Kathy, yep, I have read those, and found them fun...which made some of Joy's later works surprisingly...er, awful.

Amy, you are a doll, but you don't have to do that. I am notoriously TERRIBLE about returning things to people: I might not send them back for YEARS.


Connie Neil - Mar 04, 2009 11:32:06 am PST #8518 of 28431
brillig

would do the feet-on-feet dance thing with my sister and I.

Oh, gosh, yeah . . . and I've been missing my father rather a lot recently, even with him gone 25 years.


Amy - Mar 04, 2009 11:33:45 am PST #8519 of 28431
Because books.

I might not send them back for YEARS.

Um, I meant copies of a couple books I had written. Which you could totally keep. ::sheepish::


Strix - Mar 04, 2009 11:37:25 am PST #8520 of 28431
A dress should be tight enough to show you're a woman but loose enough to flee from zombies. — Ginger

Oh, in that case, hells yeah! That would be awesome! Thank you.


Kathy A - Mar 04, 2009 11:42:32 am PST #8521 of 28431
We're very stretchy. - Connie Neil

Kathy, yep, I have read those, and found them fun...which made some of Joy's later works surprisingly...er, awful.

ITA! I really think that the legal conflicts took her writing mojo out of her. Too bad, because those books are great.

For straight historical romance, have you ever read Loretta Chase? She hasn't written too many books, but those she has are really wonderful. I think Lord of Scoundrels is one of the best romances of the past 20 years, and the sequel, The Last Hellion is almost as great.

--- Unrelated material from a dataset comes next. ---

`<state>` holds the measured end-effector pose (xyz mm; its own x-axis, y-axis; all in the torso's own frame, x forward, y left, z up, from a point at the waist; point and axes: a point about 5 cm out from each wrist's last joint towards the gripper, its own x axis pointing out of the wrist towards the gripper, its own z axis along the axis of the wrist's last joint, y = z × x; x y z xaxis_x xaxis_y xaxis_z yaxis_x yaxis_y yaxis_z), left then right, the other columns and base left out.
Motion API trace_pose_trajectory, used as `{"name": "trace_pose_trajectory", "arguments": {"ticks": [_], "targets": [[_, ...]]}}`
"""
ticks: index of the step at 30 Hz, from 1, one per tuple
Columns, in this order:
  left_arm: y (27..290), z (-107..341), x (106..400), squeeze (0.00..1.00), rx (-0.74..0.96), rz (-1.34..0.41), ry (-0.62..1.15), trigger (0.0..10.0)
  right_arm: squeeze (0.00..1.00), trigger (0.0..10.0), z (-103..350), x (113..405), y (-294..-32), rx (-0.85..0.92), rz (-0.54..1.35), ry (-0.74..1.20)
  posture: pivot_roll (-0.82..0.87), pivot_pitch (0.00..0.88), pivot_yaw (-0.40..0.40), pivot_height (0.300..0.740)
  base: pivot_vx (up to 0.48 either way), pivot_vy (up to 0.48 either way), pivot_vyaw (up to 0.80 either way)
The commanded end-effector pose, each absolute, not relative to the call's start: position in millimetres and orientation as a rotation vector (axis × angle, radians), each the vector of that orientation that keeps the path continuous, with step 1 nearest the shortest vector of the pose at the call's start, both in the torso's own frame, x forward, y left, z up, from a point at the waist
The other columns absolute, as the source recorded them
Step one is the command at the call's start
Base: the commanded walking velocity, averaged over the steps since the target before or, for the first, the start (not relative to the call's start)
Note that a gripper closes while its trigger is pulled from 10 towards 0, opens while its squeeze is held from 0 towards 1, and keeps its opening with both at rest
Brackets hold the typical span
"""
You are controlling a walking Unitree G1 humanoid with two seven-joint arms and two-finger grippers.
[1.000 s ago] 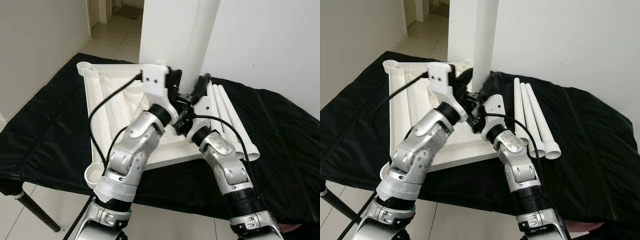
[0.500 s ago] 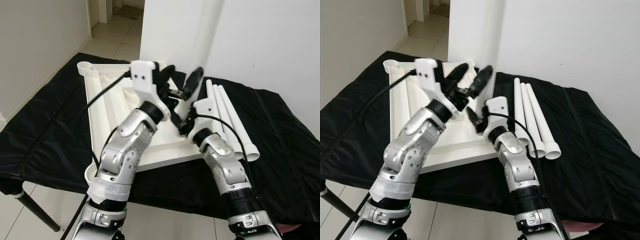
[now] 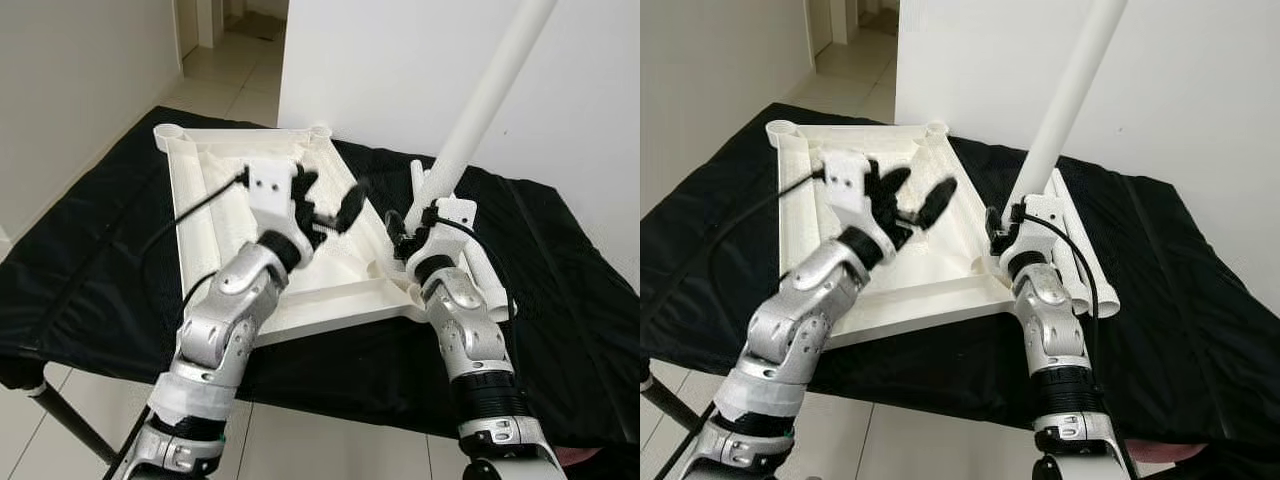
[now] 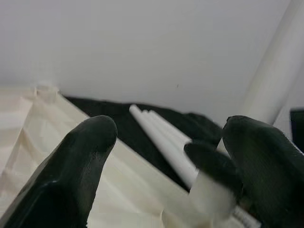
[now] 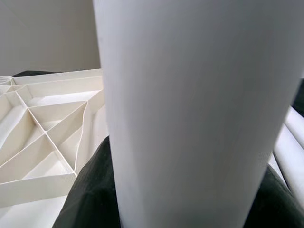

Strix - Mar 04, 2009 11:50:12 am PST #8522 of 28431
A dress should be tight enough to show you're a woman but loose enough to flee from zombies. — Ginger

I know the name, but I haven't read her. I see if she's at the lib.

I like Liu, Kresley Cole, and I laugh but still read Ward.


Ginger - Mar 04, 2009 11:58:03 am PST #8523 of 28431
"It didn't taste good. It tasted soooo horrible. It tasted like....a vodka martini." - Matilda

I have every vinyl album the more-or-less original Kingston Trio made, and I played them so often that I think I wore the grooves into my brain. I don't have enough of them in digital form, although I don't really need them, since I'm pretty much a Kingston Trio playback device. When I was a kid, my best friend's father saw them at a club on a business trip and brought back an album. We became obsessed. This is why I missed the British invasion but can give a stirring rendition of "With Her Head Tucked Underneath Her Arm."

Has anyone else read The Monsters of Templeton?


Kathy A - Mar 04, 2009 12:01:29 pm PST #8524 of 28431
We're very stretchy. - Connie Neil

This is why I missed the British invasion but can give a stirring rendition of "With Her Head Tucked Underneath Her Arm."

"Carrier Pigeon" was my favorite from that album.